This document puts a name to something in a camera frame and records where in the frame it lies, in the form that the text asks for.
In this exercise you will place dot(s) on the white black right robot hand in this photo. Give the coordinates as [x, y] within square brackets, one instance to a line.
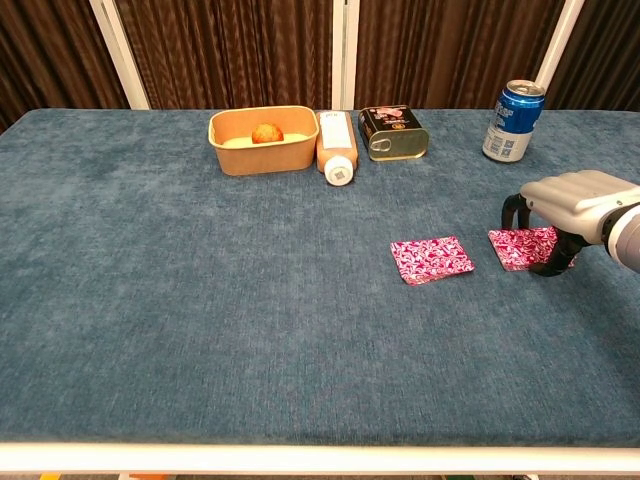
[575, 200]

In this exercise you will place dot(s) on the pink patterned packet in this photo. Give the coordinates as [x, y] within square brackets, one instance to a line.
[520, 247]
[430, 260]

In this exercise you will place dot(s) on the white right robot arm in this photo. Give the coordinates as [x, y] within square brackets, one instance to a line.
[625, 235]

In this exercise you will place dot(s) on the blue white drink can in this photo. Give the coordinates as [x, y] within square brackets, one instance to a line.
[512, 122]

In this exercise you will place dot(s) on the brown pleated curtain panel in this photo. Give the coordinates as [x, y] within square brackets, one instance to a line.
[50, 55]
[605, 50]
[450, 50]
[225, 50]

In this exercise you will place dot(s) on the black gold meat tin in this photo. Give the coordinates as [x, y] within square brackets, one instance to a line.
[400, 137]

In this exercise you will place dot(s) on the peach drink bottle white cap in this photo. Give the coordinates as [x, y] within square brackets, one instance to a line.
[336, 137]

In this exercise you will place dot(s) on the brown paper food bowl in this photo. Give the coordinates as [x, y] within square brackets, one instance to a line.
[265, 157]

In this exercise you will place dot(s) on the orange red round fruit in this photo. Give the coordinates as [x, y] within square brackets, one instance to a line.
[267, 134]

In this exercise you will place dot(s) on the blue velvet table cloth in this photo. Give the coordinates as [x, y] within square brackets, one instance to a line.
[250, 325]

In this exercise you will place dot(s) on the white screen frame post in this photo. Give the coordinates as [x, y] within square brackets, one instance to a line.
[120, 55]
[560, 40]
[345, 50]
○ ○ ○ ○ ○ ○ ○
* [Task directions]: Give every entry again word for word; no images belong in the copy.

* [Output of the exercise]:
This document puts a name to something in a camera frame and records where in the frame it lies, in the form that the text asks for.
In this exercise you will place dot(s) on the white black right robot hand in this photo. Give the coordinates as [x, y] within square brackets, one instance to a line.
[575, 200]

In this exercise you will place dot(s) on the pink patterned packet in this photo. Give the coordinates as [x, y] within square brackets, one instance to a line.
[520, 247]
[430, 260]

In this exercise you will place dot(s) on the white right robot arm in this photo. Give the coordinates as [x, y] within square brackets, one instance to a line.
[625, 235]

In this exercise you will place dot(s) on the blue white drink can in this photo. Give the coordinates as [x, y] within square brackets, one instance to a line.
[512, 122]

In this exercise you will place dot(s) on the brown pleated curtain panel in this photo. Give the coordinates as [x, y] within square brackets, one instance to a line.
[50, 55]
[605, 50]
[450, 50]
[225, 50]

In this exercise you will place dot(s) on the black gold meat tin in this photo. Give the coordinates as [x, y] within square brackets, one instance to a line.
[400, 137]

In this exercise you will place dot(s) on the peach drink bottle white cap in this photo. Give the coordinates as [x, y] within square brackets, one instance to a line.
[336, 137]

In this exercise you will place dot(s) on the brown paper food bowl in this photo. Give the coordinates as [x, y] within square brackets, one instance to a line.
[265, 157]

In this exercise you will place dot(s) on the orange red round fruit in this photo. Give the coordinates as [x, y] within square brackets, one instance to a line.
[267, 134]

In this exercise you will place dot(s) on the blue velvet table cloth in this photo. Give the coordinates as [x, y] within square brackets, one instance to a line.
[250, 325]

In this exercise you will place dot(s) on the white screen frame post in this photo. Give the coordinates as [x, y] within square brackets, one instance to a line.
[120, 55]
[560, 40]
[345, 50]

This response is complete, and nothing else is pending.